If you want to distribute your model across multiple CPU cores, you can set the cuda argument to False. By default, Kale will launch two processes (the minimum number of processes required by the PyTorchJob CR), on two different GPU devices.
Monitor the PytorchJob CR. Copy and paste the following code snippet to a new code cell. Then run it:

- hide: code
```
pytorch_job.get(watch=True)
```
This is how your notebook cell will look like:

Note

In this step you monitor the state of the Job. The state can be in one of the following states: Created, Running, Failed, or Succeded. This call blocks until the training process is finished.

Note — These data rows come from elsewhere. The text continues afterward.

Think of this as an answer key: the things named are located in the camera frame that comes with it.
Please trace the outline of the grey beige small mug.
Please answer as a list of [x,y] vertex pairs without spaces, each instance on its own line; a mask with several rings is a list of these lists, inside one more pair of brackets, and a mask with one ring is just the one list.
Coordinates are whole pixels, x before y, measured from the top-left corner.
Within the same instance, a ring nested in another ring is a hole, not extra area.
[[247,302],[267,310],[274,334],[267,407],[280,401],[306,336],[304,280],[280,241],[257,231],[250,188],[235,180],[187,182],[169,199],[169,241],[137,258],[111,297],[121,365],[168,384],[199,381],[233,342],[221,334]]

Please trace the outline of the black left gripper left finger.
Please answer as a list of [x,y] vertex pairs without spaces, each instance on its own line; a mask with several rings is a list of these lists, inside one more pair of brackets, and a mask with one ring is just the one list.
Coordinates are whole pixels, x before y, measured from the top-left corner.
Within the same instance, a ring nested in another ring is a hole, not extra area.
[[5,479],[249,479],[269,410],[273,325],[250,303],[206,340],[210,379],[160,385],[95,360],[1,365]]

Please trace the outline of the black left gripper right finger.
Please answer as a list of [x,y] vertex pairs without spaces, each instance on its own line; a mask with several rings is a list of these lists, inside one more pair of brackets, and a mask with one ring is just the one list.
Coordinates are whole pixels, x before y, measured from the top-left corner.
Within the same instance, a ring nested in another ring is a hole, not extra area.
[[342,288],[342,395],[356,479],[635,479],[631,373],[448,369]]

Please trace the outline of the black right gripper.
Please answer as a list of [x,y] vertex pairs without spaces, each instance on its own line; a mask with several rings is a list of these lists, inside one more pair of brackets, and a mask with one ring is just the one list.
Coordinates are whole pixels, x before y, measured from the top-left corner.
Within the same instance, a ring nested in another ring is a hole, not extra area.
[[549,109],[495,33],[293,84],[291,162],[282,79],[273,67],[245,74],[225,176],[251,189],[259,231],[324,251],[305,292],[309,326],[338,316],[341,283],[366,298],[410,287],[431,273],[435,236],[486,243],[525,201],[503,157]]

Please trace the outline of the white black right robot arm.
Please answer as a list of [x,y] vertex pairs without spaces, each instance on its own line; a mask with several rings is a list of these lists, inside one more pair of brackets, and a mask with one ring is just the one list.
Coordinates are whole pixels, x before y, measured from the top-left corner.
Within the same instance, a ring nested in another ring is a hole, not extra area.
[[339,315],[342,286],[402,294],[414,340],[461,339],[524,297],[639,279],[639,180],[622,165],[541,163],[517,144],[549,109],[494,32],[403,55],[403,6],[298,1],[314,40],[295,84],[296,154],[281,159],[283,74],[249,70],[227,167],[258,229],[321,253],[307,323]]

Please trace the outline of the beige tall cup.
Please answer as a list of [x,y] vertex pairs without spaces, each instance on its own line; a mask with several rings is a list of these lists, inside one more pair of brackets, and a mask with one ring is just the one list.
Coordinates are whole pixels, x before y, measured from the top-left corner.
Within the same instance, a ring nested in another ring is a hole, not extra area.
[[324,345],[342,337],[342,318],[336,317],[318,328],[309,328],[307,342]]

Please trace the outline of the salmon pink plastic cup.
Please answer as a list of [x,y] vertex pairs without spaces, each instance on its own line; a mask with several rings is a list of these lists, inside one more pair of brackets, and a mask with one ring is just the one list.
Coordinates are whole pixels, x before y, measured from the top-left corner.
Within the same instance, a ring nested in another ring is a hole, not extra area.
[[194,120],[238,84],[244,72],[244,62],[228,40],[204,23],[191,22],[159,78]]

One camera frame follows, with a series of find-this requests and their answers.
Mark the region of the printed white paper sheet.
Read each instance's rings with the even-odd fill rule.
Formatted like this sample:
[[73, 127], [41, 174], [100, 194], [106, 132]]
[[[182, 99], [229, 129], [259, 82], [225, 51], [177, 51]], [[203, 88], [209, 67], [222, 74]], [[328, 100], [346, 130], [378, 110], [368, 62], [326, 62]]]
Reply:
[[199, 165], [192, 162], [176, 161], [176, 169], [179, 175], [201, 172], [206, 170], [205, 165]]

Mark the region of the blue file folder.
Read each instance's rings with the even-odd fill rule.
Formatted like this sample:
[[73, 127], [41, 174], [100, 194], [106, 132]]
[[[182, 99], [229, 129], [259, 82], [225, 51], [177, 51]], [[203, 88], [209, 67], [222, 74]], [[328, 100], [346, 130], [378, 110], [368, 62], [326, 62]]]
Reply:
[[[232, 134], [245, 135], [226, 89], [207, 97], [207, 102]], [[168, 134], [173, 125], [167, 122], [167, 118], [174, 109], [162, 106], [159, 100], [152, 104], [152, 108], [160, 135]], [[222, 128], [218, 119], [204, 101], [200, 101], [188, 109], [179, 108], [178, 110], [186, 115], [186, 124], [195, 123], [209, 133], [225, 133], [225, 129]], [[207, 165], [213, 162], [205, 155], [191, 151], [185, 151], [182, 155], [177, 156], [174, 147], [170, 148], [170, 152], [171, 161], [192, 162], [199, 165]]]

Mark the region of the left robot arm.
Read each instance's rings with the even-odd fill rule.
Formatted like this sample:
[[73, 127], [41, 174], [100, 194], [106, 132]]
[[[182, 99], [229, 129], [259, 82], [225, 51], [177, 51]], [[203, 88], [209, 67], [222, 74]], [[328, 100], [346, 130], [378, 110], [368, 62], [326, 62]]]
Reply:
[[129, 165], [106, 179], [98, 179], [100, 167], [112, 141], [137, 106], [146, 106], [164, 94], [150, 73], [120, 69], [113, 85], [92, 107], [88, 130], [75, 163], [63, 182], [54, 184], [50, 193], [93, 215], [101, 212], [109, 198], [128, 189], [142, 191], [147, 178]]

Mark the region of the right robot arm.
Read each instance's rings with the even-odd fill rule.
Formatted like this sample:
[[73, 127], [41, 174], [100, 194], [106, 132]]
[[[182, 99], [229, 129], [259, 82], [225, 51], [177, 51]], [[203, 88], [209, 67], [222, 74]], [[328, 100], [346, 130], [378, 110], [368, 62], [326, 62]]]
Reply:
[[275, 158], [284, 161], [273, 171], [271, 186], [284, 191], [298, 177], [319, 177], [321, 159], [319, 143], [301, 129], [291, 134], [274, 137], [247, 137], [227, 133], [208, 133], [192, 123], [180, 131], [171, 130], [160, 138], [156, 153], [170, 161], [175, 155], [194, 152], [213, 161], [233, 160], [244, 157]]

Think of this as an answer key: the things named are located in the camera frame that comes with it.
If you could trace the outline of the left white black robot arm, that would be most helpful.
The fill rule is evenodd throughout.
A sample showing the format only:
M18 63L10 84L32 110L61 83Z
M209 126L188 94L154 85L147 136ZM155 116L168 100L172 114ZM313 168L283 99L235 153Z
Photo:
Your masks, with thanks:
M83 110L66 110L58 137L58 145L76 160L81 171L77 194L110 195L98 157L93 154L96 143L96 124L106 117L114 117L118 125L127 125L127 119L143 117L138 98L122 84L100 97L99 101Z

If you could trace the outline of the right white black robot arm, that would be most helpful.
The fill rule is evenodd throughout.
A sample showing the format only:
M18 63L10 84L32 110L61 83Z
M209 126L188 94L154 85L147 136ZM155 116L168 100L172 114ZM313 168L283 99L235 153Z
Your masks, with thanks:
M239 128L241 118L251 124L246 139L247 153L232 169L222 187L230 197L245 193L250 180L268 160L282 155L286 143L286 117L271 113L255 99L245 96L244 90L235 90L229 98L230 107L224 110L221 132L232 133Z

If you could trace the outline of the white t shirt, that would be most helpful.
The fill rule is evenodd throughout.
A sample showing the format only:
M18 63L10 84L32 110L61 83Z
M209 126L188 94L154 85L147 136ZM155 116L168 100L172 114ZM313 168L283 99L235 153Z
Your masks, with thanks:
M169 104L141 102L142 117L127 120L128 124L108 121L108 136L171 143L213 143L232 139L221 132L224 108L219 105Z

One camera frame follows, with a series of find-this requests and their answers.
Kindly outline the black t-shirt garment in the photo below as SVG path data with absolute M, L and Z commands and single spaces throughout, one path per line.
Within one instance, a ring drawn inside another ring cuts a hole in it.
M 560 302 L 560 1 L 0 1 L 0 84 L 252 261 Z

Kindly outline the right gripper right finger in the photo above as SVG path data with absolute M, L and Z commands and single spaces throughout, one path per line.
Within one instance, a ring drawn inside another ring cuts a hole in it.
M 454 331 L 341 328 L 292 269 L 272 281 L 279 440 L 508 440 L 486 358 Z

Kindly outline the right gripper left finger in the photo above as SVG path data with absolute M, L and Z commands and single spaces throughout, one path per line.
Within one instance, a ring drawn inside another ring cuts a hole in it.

To continue with the next step and view the logs, you can stop the interpreter by pressing the stop button in the Notebook UI. Otherwise, you can call the get_job_status function of the client with no arguments. The function will return immediately, reporting back the current status of the Job.
Stream the logs of the master process. Copy and paste the following code snippet to a new code cell. Then run it:

- hide: code
```
pytorch_job.stream_logs()
```
This is how your notebook cell will look like:

Note

In this step you view the logs of the pod running the master process. You can view the logs of the worker as well, however, in most cases, they are identical. This call blocks until the training process is finished. If you want to continue executing other Notebook cells, you can stop the interpreter by pressing the stop button in the Notebook UI.
When the training process is completed, you can delete the PytorchJob CR. Copy and paste the following code snippet to a new code cell. Then run it:
- hide: code
pytorch_job.delete()
This is how your notebook cell will look like:

Important

After the completion of the training process the controller will not remove the resources it creates. If you do not want to leave stale resources you have to manually delete the CR. However, please note that deleting the CR will delete the PVC(s) attached to the pods running the processes as well. So, you will not have access to the resulting saved model. In future versions of Kale we plan to make this configurable and also log the resulting trained model to MLMD.